TASK GOAL – Could you copy every line of the data that contains "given"?

MATERIAL PROVIDED –
━━━━━━━━━━

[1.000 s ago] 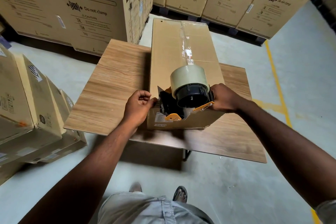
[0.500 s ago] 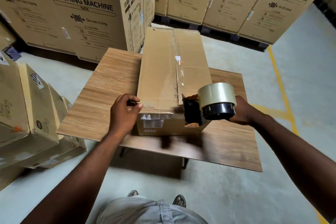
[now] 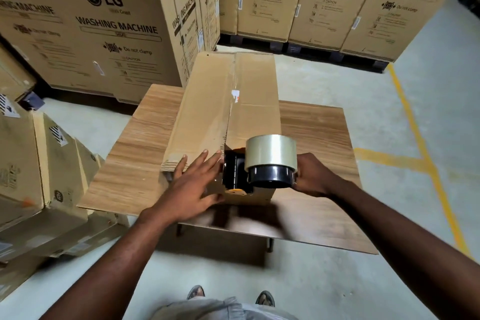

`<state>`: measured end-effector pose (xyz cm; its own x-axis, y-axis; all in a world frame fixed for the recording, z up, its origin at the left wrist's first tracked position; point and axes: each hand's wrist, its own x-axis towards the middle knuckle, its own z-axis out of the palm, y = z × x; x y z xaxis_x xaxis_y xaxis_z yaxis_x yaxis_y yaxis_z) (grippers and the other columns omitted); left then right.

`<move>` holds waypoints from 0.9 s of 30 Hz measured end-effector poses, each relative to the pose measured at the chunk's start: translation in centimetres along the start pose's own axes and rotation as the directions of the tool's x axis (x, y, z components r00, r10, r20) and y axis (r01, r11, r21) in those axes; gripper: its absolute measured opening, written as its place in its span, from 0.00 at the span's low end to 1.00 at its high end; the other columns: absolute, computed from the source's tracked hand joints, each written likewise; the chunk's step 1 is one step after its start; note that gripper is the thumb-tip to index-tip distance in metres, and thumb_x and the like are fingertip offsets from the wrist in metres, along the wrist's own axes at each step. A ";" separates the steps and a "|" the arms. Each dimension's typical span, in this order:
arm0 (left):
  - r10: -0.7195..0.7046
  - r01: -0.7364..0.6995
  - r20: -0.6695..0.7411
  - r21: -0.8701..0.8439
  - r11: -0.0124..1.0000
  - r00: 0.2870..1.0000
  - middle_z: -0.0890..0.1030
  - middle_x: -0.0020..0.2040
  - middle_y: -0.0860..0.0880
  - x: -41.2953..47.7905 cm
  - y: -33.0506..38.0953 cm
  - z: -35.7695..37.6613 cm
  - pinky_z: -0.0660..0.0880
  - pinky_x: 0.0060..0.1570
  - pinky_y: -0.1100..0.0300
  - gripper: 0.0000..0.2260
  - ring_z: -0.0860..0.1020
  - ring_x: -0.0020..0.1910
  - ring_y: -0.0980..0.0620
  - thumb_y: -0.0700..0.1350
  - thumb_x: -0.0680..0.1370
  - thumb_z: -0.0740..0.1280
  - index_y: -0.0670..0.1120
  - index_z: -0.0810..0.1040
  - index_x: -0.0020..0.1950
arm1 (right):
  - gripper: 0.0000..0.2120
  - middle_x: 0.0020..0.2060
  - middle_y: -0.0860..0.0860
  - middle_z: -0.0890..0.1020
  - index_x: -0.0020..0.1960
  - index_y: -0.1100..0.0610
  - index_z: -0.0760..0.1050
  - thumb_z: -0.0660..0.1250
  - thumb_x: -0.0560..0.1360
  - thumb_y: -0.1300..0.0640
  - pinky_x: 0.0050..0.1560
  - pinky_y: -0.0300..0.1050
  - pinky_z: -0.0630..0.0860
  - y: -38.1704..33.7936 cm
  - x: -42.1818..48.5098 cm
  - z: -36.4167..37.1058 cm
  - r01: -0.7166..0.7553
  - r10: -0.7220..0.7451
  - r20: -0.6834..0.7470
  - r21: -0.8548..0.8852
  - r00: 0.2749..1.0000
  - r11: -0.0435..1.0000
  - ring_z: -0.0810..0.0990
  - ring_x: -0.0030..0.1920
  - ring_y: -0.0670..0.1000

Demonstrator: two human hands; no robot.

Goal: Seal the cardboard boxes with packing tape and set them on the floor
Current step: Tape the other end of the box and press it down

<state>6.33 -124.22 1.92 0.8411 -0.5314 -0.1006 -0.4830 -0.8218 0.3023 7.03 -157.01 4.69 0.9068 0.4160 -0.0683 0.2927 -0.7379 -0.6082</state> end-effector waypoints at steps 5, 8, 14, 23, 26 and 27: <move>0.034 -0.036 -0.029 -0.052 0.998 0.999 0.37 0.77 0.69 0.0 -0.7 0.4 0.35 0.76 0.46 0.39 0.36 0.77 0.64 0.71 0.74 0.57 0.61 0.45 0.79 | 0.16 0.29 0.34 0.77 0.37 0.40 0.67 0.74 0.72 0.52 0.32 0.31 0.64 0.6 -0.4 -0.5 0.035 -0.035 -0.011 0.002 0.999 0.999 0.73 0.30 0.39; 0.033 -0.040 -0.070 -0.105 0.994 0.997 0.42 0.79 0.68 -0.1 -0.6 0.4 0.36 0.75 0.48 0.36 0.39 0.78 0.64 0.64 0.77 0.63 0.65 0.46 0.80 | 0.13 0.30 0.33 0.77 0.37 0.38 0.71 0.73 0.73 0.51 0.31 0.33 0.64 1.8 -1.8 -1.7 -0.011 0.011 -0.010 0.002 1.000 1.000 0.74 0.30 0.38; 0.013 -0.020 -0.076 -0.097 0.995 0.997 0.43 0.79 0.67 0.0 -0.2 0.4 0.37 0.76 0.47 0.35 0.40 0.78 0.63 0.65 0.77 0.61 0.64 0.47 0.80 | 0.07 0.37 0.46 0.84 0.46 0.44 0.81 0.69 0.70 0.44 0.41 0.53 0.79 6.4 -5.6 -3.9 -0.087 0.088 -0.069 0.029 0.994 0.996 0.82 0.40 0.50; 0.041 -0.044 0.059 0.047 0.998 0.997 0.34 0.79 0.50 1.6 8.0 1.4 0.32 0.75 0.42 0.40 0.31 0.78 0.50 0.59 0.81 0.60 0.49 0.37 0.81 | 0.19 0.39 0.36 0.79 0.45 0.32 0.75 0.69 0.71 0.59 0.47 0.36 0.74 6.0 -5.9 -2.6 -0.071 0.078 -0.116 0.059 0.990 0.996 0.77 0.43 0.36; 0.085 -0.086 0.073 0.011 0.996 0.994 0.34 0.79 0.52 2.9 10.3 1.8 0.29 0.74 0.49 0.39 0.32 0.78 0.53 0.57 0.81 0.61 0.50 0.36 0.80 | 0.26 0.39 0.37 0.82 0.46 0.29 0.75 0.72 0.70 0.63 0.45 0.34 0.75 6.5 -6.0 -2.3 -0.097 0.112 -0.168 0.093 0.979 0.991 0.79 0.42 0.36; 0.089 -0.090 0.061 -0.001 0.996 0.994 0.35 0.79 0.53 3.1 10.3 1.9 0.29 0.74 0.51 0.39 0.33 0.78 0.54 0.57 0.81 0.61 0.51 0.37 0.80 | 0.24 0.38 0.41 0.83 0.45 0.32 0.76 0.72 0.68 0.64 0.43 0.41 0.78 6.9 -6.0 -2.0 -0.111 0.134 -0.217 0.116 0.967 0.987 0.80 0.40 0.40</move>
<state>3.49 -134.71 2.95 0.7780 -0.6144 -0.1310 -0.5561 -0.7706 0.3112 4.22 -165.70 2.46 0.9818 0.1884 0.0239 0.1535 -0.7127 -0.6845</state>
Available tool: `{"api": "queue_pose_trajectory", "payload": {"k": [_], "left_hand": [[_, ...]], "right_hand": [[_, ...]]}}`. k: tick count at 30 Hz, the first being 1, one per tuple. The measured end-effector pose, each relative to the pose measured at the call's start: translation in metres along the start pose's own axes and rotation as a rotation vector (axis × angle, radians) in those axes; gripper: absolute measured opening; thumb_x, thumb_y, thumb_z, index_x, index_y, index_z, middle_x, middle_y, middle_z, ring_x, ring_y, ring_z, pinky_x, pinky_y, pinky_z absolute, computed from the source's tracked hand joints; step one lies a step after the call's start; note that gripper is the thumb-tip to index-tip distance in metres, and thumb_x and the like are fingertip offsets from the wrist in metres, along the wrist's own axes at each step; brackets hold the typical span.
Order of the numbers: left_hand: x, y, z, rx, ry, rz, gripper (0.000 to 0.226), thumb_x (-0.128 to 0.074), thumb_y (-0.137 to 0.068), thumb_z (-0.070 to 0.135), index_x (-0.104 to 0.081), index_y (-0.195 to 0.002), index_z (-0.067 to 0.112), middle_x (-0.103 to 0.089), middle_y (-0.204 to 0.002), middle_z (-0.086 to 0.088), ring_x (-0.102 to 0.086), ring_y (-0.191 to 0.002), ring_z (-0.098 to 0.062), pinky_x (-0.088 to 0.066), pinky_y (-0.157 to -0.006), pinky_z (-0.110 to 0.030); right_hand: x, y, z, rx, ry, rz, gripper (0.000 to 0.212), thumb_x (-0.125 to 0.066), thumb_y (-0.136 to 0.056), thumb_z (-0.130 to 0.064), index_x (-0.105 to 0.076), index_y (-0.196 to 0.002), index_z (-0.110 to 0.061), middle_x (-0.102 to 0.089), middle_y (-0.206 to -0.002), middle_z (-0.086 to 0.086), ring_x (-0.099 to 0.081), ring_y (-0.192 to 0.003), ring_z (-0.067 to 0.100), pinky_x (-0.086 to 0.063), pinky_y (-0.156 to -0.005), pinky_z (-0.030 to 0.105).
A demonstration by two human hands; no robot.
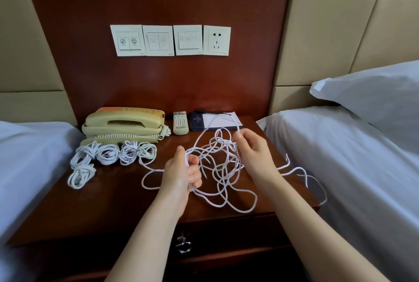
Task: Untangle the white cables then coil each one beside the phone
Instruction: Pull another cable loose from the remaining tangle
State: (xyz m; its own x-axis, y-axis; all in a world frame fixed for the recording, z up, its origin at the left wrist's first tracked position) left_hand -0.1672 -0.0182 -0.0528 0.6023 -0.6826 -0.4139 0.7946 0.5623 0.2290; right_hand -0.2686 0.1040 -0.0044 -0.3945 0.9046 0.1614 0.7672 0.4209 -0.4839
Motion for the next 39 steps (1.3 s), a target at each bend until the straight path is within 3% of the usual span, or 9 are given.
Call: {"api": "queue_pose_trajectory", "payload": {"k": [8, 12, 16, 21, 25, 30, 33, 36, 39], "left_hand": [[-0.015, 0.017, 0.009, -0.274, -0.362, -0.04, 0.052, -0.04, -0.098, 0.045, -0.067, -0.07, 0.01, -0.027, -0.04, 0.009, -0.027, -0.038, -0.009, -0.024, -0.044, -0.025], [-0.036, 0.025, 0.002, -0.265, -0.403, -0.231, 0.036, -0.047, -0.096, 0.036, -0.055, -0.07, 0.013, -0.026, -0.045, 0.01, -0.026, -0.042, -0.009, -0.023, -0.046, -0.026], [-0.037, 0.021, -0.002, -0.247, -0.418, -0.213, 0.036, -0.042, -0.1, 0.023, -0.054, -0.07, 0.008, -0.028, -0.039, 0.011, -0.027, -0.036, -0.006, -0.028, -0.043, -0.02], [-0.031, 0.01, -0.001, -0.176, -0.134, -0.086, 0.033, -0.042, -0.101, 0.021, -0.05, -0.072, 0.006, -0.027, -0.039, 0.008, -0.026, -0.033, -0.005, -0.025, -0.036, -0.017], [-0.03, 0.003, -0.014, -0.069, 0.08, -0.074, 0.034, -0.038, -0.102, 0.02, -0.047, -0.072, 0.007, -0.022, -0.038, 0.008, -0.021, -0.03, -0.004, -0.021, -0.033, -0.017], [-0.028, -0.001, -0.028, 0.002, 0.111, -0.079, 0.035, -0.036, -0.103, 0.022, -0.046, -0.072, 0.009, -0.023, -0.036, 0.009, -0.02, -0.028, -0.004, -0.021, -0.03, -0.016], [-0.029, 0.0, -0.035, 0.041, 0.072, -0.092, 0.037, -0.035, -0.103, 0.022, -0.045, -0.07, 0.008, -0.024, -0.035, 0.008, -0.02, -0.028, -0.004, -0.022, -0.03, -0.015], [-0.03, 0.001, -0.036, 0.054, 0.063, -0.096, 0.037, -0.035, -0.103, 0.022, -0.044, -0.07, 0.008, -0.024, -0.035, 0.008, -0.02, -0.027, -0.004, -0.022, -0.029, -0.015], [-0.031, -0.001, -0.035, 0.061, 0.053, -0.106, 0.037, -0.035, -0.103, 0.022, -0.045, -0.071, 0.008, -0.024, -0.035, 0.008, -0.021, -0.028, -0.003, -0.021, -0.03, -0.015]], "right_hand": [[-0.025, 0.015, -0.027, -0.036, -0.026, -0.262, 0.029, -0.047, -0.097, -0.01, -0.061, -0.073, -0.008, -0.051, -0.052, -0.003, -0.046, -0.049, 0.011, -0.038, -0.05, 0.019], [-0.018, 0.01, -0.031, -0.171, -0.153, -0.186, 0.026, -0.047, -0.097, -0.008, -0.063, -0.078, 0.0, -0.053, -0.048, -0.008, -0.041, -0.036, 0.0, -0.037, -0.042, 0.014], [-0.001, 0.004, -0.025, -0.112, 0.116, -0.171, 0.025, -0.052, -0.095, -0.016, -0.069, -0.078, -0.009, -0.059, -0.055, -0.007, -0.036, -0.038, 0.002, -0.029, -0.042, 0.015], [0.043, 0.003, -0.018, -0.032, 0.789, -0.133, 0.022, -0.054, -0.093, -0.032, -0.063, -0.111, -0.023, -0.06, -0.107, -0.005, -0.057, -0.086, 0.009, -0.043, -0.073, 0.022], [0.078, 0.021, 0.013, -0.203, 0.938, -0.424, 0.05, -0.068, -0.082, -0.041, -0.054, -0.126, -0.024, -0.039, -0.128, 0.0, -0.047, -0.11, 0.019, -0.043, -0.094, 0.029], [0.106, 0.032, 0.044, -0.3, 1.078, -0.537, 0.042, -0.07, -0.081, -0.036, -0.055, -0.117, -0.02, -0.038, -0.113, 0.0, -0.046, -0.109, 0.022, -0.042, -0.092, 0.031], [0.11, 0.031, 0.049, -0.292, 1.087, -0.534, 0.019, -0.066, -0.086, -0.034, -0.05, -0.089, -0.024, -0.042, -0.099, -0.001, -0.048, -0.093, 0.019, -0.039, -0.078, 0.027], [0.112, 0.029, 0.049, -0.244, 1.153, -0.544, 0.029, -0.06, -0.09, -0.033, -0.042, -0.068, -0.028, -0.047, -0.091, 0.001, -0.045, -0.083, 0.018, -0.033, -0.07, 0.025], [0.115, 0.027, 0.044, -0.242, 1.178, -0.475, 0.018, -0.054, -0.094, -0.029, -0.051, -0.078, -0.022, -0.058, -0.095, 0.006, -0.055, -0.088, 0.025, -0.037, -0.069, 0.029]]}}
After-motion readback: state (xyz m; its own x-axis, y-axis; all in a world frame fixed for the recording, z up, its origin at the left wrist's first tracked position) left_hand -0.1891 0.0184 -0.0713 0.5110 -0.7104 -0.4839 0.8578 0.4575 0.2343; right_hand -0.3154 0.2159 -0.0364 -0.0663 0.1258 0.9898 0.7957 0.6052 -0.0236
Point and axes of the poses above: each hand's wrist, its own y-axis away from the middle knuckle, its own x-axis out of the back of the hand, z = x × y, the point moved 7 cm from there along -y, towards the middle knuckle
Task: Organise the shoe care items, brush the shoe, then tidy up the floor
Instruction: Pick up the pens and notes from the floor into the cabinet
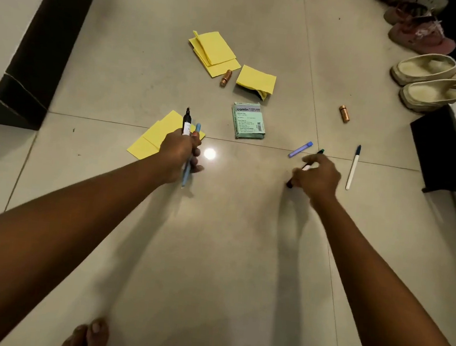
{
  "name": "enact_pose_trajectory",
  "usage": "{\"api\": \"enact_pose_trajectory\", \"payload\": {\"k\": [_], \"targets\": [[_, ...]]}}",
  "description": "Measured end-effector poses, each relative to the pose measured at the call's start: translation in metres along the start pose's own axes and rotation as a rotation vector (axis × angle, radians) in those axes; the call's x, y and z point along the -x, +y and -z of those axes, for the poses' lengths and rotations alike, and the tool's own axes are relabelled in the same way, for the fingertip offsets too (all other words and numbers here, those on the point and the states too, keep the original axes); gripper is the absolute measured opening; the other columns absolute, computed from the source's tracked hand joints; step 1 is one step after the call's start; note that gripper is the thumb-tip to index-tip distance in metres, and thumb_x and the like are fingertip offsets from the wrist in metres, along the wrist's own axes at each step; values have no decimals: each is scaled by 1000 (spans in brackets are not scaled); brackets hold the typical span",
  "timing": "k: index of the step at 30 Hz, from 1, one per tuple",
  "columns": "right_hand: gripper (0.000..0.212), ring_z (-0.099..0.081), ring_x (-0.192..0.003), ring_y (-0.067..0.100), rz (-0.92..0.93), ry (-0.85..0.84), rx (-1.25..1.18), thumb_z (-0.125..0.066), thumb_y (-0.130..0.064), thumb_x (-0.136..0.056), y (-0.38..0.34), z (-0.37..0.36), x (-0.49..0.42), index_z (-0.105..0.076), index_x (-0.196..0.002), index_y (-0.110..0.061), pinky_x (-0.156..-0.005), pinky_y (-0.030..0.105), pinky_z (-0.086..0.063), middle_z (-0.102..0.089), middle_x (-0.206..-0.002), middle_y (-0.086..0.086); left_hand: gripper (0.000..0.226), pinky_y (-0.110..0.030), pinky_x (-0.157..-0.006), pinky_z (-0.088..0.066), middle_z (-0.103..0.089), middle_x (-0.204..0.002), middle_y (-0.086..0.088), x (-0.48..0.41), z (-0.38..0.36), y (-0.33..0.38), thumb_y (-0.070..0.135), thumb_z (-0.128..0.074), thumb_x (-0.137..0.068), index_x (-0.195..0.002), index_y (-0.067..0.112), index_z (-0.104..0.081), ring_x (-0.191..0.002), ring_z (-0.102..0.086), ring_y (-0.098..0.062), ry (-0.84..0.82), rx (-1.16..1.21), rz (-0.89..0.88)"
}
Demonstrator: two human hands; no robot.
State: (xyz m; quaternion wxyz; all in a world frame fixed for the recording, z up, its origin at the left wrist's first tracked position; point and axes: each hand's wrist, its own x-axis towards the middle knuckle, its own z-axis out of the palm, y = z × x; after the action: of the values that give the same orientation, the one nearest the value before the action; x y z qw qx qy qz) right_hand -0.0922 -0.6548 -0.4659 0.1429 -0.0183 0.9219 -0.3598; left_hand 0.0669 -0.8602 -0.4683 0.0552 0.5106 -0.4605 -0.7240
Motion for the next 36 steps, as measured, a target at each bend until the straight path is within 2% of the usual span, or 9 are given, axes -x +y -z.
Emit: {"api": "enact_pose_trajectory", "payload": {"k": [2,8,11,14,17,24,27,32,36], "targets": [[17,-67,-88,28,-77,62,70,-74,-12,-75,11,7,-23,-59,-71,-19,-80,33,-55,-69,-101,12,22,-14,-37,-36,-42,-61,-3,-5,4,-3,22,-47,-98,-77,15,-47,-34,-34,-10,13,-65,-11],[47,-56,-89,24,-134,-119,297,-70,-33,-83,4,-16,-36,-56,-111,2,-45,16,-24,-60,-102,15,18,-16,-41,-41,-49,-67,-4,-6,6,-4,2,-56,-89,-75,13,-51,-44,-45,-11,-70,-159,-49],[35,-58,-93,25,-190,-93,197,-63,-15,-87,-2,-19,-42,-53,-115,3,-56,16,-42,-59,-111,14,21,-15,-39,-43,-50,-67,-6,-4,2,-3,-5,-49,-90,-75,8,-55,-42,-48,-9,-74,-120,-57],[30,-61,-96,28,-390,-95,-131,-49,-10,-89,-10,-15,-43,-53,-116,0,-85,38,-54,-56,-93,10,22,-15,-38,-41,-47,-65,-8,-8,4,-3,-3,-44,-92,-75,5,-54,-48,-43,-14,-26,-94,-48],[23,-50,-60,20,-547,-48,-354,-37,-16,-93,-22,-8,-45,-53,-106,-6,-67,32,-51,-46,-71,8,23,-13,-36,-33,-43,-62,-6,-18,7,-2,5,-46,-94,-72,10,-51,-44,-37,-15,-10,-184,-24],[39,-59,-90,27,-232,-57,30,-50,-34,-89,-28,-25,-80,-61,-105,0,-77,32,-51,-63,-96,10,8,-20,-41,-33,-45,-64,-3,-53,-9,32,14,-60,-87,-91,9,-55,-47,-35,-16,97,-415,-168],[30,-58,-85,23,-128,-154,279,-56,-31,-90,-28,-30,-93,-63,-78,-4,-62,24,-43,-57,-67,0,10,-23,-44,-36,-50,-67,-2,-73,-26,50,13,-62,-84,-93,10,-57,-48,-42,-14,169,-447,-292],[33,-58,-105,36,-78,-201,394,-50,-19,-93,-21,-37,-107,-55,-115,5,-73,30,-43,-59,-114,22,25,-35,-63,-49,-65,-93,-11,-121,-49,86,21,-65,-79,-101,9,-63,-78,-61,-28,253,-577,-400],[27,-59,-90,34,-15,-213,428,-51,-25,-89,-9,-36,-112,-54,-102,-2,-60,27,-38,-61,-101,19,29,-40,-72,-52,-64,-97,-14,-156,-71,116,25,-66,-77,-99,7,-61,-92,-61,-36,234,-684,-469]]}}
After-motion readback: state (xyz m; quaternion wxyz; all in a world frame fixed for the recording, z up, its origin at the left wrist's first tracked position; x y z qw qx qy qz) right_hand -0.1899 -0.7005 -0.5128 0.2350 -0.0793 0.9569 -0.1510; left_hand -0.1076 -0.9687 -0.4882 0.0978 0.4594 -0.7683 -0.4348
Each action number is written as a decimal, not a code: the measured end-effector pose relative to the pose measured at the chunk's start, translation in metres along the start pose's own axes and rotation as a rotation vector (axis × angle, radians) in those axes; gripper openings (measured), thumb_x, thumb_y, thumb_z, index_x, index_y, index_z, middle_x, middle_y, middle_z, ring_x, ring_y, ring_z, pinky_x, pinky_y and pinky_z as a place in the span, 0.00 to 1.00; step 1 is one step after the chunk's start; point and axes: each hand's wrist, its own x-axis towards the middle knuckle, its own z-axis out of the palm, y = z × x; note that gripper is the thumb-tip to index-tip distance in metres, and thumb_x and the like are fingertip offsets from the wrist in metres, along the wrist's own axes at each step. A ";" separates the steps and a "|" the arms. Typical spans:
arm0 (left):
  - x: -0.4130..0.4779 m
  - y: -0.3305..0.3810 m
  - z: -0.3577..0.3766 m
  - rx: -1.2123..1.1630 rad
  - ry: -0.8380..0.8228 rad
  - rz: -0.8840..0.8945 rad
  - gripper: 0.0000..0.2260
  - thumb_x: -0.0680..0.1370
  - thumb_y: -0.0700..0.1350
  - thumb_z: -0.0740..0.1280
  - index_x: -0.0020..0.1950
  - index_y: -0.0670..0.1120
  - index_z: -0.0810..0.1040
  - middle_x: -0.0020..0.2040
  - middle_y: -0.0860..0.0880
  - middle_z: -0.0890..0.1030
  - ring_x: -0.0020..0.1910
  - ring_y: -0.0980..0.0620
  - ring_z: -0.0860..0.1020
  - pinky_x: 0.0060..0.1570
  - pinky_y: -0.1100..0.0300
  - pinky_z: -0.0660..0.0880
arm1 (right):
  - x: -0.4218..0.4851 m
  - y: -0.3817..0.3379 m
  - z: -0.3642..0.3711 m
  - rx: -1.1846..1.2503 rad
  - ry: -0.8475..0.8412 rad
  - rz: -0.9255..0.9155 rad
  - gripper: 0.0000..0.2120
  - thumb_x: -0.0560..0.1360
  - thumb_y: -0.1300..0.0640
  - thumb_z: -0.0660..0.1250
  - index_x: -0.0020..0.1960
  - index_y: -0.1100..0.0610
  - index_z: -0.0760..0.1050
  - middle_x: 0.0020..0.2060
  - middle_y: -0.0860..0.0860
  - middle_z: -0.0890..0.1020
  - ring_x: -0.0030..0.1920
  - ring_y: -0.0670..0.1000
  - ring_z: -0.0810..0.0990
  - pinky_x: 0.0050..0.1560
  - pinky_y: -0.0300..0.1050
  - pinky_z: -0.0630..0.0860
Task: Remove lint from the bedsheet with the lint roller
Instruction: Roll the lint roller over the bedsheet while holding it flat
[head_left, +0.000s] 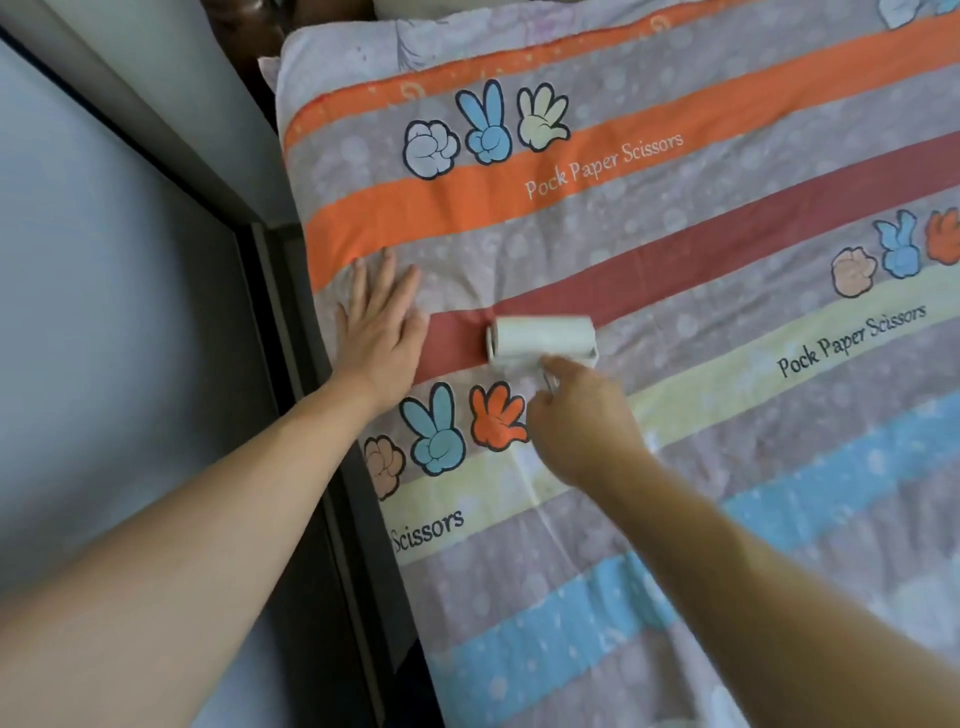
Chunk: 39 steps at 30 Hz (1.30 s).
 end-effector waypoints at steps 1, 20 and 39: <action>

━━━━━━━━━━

EXPECTED ANSWER –
Motion for the next 39 steps (1.3 s), a target at each bend until the straight path is within 3% of the usual span, or 9 are given.
Motion for the next 36 steps, as measured, a target at each bend until the straight path is within 2% of the usual span, or 9 are given, axes -x +y -z.

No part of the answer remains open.